From the line with "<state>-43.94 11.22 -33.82" through the final line, transcribe the material below character for character; include no other lines.

Data segment section start

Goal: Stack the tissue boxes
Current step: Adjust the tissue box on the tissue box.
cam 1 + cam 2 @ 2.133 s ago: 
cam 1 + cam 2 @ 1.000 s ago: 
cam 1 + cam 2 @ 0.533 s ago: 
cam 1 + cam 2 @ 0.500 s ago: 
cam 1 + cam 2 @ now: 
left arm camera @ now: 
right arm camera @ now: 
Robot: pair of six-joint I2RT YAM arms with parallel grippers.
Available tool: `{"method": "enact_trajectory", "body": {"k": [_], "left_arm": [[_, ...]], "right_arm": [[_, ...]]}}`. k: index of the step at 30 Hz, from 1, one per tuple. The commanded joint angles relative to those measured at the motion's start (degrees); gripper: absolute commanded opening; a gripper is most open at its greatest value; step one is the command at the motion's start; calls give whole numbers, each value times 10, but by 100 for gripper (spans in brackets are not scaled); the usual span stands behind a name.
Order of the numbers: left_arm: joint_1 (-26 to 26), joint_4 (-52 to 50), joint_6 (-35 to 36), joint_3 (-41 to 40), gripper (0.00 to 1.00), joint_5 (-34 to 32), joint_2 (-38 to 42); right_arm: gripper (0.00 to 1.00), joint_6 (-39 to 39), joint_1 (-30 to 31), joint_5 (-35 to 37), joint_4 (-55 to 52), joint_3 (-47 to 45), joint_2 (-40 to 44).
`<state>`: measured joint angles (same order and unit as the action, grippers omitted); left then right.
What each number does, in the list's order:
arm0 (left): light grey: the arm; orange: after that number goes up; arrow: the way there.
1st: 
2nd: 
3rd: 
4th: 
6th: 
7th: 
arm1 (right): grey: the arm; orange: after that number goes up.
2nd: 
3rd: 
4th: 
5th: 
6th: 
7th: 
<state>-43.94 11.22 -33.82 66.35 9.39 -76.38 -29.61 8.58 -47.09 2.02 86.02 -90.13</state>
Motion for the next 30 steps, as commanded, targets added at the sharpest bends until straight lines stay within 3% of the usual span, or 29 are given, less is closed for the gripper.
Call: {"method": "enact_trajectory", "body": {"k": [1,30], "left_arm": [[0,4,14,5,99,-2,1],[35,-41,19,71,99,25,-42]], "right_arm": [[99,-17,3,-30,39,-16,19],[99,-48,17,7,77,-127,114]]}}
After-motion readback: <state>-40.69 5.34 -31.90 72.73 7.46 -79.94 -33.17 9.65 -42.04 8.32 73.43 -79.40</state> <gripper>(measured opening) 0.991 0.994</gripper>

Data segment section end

* Exercise response *
<state>-43.94 11.22 -33.82 66.35 9.39 -76.38 -29.61 8.58 -47.09 2.02 86.02 -90.13</state>
Motion for the next 30 steps, as commanded, targets added at the sharpest bends until straight lines stay within 3% of the usual span, or 29 are given, less is closed for the gripper.
Call: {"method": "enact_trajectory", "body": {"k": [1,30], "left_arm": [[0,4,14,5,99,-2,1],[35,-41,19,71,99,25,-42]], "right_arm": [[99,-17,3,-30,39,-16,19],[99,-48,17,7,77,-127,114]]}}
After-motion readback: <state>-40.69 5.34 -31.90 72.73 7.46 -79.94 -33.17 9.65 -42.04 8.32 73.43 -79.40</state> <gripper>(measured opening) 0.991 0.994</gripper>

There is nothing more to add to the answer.